▶ TASK TO COMPLETE
A faithful transcription of all the data, images excluded, is the required answer.

▶ DATA EXCERPT
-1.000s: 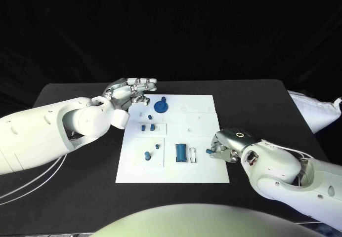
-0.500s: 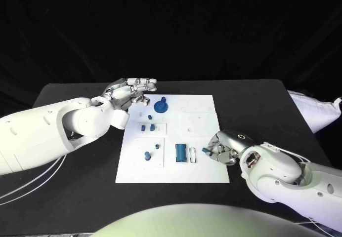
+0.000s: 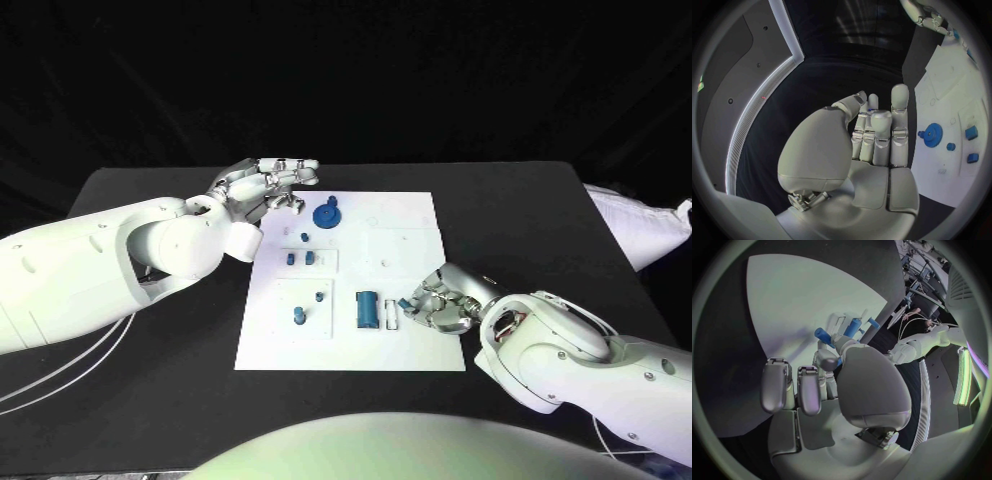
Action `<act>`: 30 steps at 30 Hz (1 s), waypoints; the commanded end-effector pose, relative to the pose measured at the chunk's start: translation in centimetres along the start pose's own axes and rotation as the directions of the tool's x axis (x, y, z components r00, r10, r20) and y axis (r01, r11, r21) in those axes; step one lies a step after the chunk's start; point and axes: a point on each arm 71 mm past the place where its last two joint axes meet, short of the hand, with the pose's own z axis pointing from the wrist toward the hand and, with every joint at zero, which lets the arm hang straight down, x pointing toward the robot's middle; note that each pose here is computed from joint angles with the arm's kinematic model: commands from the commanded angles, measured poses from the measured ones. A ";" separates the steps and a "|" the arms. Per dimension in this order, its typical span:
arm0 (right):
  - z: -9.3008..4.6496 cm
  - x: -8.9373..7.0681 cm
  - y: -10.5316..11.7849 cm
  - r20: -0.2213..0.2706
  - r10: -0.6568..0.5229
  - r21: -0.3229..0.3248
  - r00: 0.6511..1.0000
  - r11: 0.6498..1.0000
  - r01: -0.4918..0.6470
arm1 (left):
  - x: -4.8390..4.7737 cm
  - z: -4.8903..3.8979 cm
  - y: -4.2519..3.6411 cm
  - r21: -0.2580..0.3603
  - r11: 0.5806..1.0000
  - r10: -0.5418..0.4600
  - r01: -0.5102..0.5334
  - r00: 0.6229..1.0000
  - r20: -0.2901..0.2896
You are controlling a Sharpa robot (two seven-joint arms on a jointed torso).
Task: Assemble the parts on the task board
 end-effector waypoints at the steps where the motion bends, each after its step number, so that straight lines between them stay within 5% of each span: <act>1: 0.2 0.5 0.0 -0.049 0.069 0.036 0.996 0.997 -0.067 | 0.34 0.04 -0.06 0.006 1.000 -0.002 0.002 1.000 -0.023; 30: 1.2 1.5 1.2 -0.101 0.005 0.006 0.995 1.000 -0.005 | 0.58 0.15 -0.01 0.001 1.000 -0.004 0.004 0.999 -0.032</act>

▶ ANSWER SPACE
-1.000s: 
-0.500s: 
+0.000s: 
Action `<act>`: 30 steps at 30 Hz (1 s), waypoints; the commanded end-effector pose, relative to the pose measured at the chunk's start: translation in centimetres along the start pose's own axes and rotation as the directions of the tool's x axis (x, y, z components r00, r10, r20) and y axis (r01, r11, r21) in those axes; step one lies a step after the chunk's start; point and axes: a point on each arm 71 mm past the place where its last two joint axes meet, short of the hand, with the pose's own z axis pointing from the wrist toward the hand and, with every joint at zero, which lets the arm hang straight down, x pointing toward the robot's middle; note that each pose here is computed from joint angles with the arm's kinematic model: commands from the commanded angles, measured poses from the measured ones. A ";" separates the steps and a "|" the arms. Per dimension in this order, its typical span:
arm0 (right):
  - z: -9.3008..4.6496 cm
  - x: -8.9373..7.0681 cm
  - y: -10.5316..11.7849 cm
  - r20: -0.2213..0.2706
  - r10: -0.6568..0.5229
  - r21: -0.3229..0.3248
  - r00: 0.6511..1.0000
  - r11: 0.6498..1.0000
  - r01: -0.4918..0.6470
arm1 (left):
  - x: -4.8390..4.7737 cm
  - z: -4.8903..3.8979 cm
  - y: -4.2519..3.6411 cm
  - r21: -0.2580..0.3603
  - r11: 0.5806..1.0000
  - r10: -0.5418..0.4600
  - r01: -0.5102..0.5334
  - r00: 0.6229..1.0000
  - r20: -0.2901..0.2896
You are controlling a Sharpa robot (two seven-joint arms on a jointed torso).
Task: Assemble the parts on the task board
 end-effector waypoints at the steps where the motion bends, each after its step number, so that straight lines between them stay within 5% of each span: <act>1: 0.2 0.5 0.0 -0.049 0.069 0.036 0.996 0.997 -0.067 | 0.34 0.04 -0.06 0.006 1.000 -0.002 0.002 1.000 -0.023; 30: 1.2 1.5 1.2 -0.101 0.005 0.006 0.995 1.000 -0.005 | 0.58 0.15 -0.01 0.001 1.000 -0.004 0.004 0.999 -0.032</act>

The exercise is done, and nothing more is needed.